Prompt >>
Transcribe the entire listing exactly as it appears.

Dataset extract >>
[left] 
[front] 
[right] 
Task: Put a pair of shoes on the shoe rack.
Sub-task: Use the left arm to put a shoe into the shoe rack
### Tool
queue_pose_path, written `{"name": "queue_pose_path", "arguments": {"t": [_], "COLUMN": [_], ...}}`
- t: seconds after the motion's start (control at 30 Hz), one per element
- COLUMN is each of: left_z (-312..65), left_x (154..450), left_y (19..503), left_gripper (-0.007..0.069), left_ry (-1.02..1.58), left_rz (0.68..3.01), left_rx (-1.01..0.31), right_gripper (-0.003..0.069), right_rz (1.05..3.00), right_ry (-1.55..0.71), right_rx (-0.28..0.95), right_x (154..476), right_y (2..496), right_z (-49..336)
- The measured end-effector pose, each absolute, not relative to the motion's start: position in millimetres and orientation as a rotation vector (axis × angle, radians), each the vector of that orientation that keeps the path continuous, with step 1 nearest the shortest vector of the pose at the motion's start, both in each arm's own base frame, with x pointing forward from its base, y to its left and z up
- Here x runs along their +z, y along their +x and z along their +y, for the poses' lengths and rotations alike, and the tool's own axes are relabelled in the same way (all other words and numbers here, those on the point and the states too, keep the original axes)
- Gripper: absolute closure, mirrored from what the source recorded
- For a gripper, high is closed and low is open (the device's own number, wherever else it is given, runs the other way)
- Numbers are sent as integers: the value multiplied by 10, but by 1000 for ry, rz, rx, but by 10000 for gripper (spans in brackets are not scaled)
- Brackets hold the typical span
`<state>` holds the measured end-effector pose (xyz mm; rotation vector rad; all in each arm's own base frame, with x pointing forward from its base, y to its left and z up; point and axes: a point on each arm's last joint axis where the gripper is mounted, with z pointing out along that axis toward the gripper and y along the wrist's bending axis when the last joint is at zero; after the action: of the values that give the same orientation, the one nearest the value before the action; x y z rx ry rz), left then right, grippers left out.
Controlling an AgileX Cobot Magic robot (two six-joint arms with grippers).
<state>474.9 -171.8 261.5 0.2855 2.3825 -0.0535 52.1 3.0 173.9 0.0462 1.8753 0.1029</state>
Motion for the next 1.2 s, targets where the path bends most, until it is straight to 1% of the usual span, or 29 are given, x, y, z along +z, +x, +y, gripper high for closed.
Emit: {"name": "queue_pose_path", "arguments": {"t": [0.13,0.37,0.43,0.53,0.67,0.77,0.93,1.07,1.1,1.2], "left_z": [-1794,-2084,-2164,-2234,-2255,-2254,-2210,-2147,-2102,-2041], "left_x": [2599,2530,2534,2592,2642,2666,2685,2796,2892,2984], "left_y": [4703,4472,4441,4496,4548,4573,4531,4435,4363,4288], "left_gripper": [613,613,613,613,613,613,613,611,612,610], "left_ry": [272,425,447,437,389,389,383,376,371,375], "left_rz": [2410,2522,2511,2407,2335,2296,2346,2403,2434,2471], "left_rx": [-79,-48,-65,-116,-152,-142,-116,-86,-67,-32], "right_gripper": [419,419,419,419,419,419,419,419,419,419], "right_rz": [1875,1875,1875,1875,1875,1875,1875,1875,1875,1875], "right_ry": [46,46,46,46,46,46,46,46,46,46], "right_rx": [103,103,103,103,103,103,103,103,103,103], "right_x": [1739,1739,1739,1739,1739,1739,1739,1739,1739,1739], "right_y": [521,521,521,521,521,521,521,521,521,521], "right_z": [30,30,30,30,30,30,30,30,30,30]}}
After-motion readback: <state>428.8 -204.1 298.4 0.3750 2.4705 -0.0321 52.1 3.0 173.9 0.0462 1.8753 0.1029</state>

Result of the exercise >>
[left] 
[front] 
[right] 
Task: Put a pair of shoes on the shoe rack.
Sub-task: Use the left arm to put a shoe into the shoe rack
### Tool
queue_pose_path, written `{"name": "queue_pose_path", "arguments": {"t": [_], "COLUMN": [_], ...}}`
- t: seconds after the motion's start (control at 30 Hz), one per element
- COLUMN is each of: left_z (-312..65), left_x (154..450), left_y (19..503), left_gripper (-0.007..0.069), left_ry (-1.02..1.58), left_rz (0.68..3.01), left_rx (-1.01..0.31), right_gripper (-0.003..0.069), right_rz (1.05..3.00), right_ry (-1.55..0.71), right_rx (-0.28..0.95), right_x (154..476), right_y (2..496), right_z (-49..336)
- The measured end-effector pose, each absolute, not relative to the motion's start: position in millimetres and orientation as a rotation vector (axis × angle, radians), each the vector of that orientation that keeps the path continuous, with step 1 nearest the shortest vector of the pose at the motion's start, both in each arm's own base frame, with x pointing forward from its base, y to its left and z up
- Here x runs along their +z, y along their +x and z along their +y, for the poses' lengths and rotations alike, and the tool's own axes are relabelled in the same way (all other words and numbers here, those on the point and the states too, keep the original axes)
- Gripper: absolute closure, mirrored from what the source recorded
- For a gripper, high is closed and low is open (the device's own number, wherever else it is given, runs the other way)
- Numbers are sent as integers: the value multiplied by 10, but by 1000 for ry, rz, rx, but by 10000 for gripper (spans in brackets are not scaled)
- Brackets hold the typical span
`<state>` holds the measured end-effector pose (xyz mm; rotation vector rad; all in each arm's own base frame, with x pointing forward from its base, y to its left and z up; point and axes: a point on each arm's last joint axis where the gripper is mounted, with z pointing out along that axis toward the gripper and y along the wrist's bending axis when the last joint is at zero; after the action: of the values that give the same orientation, the one nearest the value before the action; x y z rx ry rz), left then right, grippers left out.
Controlling an AgileX Cobot Magic robot (two six-joint arms with grippers).
<state>474.9 -171.8 261.5 0.2855 2.3825 -0.0535 52.1 3.0 173.9 0.0462 1.8753 0.1029</state>
Motion for the next 1.2 s, targets where the path bends most, until it is straight to 1% of the usual span, or 29 are given, x, y, z along +z, +x, +y, gripper high for closed.
Emit: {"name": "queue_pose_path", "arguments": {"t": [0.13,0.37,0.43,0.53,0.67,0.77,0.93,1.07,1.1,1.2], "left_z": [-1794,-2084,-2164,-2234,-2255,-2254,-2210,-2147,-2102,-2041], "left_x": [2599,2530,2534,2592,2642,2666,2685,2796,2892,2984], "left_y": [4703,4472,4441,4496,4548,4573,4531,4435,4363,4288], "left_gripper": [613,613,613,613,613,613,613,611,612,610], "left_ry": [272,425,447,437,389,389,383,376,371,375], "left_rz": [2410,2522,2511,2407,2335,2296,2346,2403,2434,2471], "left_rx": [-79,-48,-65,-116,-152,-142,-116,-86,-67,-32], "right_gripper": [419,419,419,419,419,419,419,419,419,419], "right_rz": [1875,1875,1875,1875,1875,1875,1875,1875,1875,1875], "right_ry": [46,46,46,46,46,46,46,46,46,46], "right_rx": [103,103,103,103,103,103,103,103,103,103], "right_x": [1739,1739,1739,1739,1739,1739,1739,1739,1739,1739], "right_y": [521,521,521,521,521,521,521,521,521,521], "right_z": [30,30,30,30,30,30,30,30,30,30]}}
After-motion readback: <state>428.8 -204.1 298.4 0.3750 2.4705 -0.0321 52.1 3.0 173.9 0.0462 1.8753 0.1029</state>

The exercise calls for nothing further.